Pasamos meses investigando la composición del gas y la pureza del cuarzo, con el objetivo de lograr esa precisión en el espectro. No fue fácil, pero valió la pena.
El truco para concentrar la energía
Nos enfocamos principalmente en los picos de 254 nm y 365 nm. Para lograr una concentración precisa, debemos ajustar la presión del vapor de mercurio dentro del tubo. Es un equilibrio delicado: si hay demasiada presión, los picos se vuelven anchos y poco precisos; si hay poca presión, se pierde la intensidad necesaria. Medimos la cantidad de mercurio utilizada hasta en miligramos. ¿Por qué? Porque queremos que los fotones impacten directamente en los fotoiniciadores presentes en la resina, en lugar de desperdiciar energía en calor infrarrojo inútil.
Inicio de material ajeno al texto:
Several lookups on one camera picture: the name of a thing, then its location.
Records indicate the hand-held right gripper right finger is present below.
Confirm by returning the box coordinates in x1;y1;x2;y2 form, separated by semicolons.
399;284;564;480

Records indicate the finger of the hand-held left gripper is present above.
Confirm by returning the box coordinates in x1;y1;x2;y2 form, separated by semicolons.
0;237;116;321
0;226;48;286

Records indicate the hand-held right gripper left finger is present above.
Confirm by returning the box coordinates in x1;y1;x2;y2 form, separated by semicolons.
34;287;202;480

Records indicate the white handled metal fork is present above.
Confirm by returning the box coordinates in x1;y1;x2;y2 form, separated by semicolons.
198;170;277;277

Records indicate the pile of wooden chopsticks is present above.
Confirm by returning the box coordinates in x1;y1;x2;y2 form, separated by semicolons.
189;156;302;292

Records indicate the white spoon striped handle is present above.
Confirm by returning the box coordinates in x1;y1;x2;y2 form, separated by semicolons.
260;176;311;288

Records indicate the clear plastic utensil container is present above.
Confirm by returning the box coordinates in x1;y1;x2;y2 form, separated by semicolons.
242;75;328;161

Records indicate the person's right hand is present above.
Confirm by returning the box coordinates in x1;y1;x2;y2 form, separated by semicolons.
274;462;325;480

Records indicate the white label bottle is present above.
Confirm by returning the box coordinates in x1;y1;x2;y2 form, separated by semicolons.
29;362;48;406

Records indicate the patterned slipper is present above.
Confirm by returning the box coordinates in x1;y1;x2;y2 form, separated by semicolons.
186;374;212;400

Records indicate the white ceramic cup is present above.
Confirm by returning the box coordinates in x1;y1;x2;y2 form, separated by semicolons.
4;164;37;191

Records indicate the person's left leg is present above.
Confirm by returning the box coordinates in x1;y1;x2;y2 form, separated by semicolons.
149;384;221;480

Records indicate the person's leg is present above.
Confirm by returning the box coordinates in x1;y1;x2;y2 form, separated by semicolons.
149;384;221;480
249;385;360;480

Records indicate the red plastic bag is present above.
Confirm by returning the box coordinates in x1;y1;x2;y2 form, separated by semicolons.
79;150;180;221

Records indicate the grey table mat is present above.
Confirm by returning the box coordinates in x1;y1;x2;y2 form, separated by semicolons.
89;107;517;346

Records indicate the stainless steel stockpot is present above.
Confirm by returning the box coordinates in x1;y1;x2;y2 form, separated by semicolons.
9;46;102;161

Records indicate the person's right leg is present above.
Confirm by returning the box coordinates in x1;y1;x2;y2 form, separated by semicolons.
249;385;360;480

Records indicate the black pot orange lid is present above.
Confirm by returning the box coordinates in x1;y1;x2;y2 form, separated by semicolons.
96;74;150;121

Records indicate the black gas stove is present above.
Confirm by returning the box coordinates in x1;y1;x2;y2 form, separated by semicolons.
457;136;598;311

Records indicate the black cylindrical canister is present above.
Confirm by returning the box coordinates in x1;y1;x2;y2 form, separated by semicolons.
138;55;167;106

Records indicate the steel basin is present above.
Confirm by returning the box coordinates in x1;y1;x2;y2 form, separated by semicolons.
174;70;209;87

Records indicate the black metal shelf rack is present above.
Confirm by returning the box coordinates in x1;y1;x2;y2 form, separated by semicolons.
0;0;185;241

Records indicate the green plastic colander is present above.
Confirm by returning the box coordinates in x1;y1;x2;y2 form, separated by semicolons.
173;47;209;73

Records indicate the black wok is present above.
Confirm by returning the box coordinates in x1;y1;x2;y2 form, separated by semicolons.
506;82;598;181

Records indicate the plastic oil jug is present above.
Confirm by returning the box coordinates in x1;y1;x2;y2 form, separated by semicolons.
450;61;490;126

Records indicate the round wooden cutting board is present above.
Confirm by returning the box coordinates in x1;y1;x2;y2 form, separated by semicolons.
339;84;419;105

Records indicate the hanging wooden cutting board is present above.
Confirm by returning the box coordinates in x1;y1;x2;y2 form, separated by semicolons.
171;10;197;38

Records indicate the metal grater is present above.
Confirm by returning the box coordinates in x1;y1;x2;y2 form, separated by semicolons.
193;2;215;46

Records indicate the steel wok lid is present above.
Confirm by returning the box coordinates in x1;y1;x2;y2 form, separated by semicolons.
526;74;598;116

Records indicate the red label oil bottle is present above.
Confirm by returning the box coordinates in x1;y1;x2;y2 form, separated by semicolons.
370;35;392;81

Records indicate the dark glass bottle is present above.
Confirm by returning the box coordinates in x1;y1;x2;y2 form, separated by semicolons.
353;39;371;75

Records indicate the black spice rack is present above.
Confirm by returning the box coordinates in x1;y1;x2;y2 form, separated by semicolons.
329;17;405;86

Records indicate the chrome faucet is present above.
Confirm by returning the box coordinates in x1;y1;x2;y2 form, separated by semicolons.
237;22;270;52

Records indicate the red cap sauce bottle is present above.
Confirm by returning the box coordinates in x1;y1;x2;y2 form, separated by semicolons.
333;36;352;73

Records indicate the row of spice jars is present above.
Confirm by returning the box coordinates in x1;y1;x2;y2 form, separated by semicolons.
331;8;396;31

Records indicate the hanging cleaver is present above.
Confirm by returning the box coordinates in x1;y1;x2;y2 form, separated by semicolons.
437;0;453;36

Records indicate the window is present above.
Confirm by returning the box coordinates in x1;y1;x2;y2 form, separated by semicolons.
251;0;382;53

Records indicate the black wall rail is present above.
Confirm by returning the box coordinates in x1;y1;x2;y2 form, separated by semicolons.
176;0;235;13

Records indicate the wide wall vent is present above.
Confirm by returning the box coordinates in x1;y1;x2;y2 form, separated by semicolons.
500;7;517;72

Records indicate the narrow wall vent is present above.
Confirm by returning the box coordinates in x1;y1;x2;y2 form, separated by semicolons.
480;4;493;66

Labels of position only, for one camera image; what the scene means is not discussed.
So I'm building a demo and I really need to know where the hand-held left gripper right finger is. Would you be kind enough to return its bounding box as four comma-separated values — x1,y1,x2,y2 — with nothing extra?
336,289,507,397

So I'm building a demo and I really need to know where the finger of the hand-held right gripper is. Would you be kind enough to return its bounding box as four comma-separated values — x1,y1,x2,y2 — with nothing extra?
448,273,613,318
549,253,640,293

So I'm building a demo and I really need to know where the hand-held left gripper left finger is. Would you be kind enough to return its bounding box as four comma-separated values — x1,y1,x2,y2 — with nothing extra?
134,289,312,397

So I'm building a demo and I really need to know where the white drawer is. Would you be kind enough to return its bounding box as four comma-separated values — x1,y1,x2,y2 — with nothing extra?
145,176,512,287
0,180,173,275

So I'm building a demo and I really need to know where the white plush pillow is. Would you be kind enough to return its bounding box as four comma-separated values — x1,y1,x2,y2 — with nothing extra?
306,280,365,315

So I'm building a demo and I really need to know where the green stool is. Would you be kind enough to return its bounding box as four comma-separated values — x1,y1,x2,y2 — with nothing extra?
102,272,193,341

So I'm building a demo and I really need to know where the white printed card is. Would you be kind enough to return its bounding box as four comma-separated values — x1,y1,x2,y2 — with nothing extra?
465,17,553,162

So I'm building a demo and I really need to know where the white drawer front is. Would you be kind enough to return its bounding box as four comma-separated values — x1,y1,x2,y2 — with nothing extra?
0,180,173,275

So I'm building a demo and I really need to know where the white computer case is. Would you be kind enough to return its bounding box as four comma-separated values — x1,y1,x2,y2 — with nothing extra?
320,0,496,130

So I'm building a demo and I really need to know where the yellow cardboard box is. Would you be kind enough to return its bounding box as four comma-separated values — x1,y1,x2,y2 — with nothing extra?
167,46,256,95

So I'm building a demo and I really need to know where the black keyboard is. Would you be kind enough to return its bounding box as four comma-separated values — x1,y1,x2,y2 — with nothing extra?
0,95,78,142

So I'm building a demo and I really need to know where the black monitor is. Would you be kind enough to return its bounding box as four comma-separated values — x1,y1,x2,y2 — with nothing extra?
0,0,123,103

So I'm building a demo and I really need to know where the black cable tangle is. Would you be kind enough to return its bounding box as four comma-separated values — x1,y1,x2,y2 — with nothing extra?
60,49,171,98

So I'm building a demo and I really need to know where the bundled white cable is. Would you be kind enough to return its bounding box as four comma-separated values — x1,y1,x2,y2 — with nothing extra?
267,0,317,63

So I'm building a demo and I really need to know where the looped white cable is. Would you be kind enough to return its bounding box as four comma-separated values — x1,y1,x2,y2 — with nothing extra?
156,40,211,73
Manejar el calor y el vidrio
Utilizamos cuarzo sintético de alta pureza. Esto evita ese problema de “solarización” que ocurre cuando el vidrio se vuelve turbio después de unas pocas cientos de horas de uso. Así, la salida de luz permanece constante.
Pero hay un problema: al concentrar tanta intensidad, se genera mucho calor en el arco eléctrico. Si los ventiladores de refrigeración no son lo suficientemente eficaces, las lámparas se consumirán rápidamente. Recomendamos encarecidamente utilizar un sistema de aire forzado para mantener la temperatura por debajo de los 200 °C. Créanme, esto es crucial.
Cómo usarlas
La buena noticia es que son reemplazos directos. Mantuvimos las dimensiones estándar, así que no hay necesidad de modificar los reflectores ni los cables del balasto. Simplemente cámbielas y listo.
Un consejo rápido: controle su voltaje. Incluso un cambio del 5% en el voltaje puede afectar la precisión del espectro. Cuando eso ocurre, la velocidad de curado cambia, y el control de calidad se vuelve complicado.
Las diseñamos para líneas de producción de alto volumen, donde cada segundo cuenta. Obtendrá un espectro más preciso, su línea de producción funcionará más rápido, y dejará de desperdiciar material.